**TASK DIRECTIONS**
Report every line of the records that includes the word "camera".

#### DATA SECTION ####

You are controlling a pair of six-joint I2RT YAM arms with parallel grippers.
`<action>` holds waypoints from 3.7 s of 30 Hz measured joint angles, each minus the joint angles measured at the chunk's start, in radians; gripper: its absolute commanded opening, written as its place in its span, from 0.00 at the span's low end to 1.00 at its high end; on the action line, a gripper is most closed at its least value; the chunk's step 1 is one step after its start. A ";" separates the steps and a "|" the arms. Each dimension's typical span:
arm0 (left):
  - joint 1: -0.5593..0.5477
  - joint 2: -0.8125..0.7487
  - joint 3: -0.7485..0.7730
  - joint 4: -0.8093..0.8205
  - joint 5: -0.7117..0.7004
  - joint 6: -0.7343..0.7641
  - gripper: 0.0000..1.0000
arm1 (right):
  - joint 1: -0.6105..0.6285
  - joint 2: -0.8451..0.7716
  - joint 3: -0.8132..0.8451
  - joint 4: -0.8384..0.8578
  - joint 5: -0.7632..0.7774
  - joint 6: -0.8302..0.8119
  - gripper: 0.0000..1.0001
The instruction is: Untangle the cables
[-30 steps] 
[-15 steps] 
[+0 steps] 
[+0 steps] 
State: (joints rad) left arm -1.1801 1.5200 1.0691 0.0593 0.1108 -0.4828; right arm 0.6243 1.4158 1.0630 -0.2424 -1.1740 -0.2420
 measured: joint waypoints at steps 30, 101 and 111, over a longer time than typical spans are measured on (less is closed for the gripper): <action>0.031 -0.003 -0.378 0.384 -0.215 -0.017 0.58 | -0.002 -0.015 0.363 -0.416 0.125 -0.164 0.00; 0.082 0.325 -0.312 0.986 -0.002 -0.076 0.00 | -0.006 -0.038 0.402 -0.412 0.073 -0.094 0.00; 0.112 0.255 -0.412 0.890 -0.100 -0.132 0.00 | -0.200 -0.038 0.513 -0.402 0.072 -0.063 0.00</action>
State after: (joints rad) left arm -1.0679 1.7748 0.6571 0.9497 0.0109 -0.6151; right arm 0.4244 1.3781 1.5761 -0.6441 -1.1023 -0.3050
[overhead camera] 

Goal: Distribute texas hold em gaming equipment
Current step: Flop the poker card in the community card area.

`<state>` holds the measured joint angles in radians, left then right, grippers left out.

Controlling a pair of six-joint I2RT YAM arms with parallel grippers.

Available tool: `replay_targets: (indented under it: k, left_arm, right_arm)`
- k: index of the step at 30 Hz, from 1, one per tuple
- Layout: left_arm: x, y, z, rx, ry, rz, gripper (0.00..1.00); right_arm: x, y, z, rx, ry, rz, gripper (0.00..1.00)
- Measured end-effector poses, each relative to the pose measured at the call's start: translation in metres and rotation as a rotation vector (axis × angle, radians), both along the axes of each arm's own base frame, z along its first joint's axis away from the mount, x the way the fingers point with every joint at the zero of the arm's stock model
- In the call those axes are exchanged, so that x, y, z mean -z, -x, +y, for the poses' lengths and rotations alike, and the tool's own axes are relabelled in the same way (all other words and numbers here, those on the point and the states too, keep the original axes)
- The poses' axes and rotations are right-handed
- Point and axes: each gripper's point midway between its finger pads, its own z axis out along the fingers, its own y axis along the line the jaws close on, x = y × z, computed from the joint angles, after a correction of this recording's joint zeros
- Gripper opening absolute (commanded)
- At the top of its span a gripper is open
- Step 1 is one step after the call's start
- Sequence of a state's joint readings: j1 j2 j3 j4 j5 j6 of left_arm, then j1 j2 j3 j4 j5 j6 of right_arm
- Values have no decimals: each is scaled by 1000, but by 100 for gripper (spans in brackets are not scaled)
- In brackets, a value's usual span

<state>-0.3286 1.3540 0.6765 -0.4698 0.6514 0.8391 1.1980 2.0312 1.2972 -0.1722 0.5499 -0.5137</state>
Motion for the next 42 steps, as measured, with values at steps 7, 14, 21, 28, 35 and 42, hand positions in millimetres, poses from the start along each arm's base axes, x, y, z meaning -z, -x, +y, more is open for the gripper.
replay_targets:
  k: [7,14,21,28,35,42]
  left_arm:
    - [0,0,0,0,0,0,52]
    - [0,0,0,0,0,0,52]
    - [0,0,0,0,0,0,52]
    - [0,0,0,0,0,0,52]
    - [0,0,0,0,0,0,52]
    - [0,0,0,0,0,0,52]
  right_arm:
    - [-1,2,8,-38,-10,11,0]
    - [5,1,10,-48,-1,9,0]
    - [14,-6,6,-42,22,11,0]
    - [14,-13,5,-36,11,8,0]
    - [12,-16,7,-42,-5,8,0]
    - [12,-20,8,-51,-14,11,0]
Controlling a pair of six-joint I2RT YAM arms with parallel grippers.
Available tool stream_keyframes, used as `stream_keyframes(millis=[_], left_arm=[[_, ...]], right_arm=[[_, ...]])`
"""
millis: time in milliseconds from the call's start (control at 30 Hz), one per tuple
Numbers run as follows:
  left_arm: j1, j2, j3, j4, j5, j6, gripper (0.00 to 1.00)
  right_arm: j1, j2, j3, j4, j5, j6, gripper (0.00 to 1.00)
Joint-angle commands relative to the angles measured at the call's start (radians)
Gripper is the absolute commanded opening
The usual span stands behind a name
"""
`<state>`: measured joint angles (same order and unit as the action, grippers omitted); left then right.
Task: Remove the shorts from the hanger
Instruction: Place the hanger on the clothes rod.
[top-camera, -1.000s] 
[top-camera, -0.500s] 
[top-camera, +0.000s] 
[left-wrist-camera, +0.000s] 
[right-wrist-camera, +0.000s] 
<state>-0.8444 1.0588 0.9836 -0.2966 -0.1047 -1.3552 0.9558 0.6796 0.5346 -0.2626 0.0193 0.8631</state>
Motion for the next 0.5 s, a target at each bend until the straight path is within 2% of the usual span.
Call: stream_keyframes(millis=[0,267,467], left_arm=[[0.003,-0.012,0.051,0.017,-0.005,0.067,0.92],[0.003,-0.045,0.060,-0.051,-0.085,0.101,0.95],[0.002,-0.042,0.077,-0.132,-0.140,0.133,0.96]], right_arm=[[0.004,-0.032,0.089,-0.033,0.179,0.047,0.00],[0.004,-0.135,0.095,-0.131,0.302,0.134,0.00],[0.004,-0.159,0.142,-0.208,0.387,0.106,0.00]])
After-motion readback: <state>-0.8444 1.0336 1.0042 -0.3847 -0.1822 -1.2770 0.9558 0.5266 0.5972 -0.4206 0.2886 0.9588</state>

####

**WRITTEN SOLUTION**
[overhead camera] 
[top-camera, -1.000s] 
[top-camera, -0.500s] 
[top-camera, +0.000s] 
[left-wrist-camera, +0.000s] 
[right-wrist-camera, +0.000s] 

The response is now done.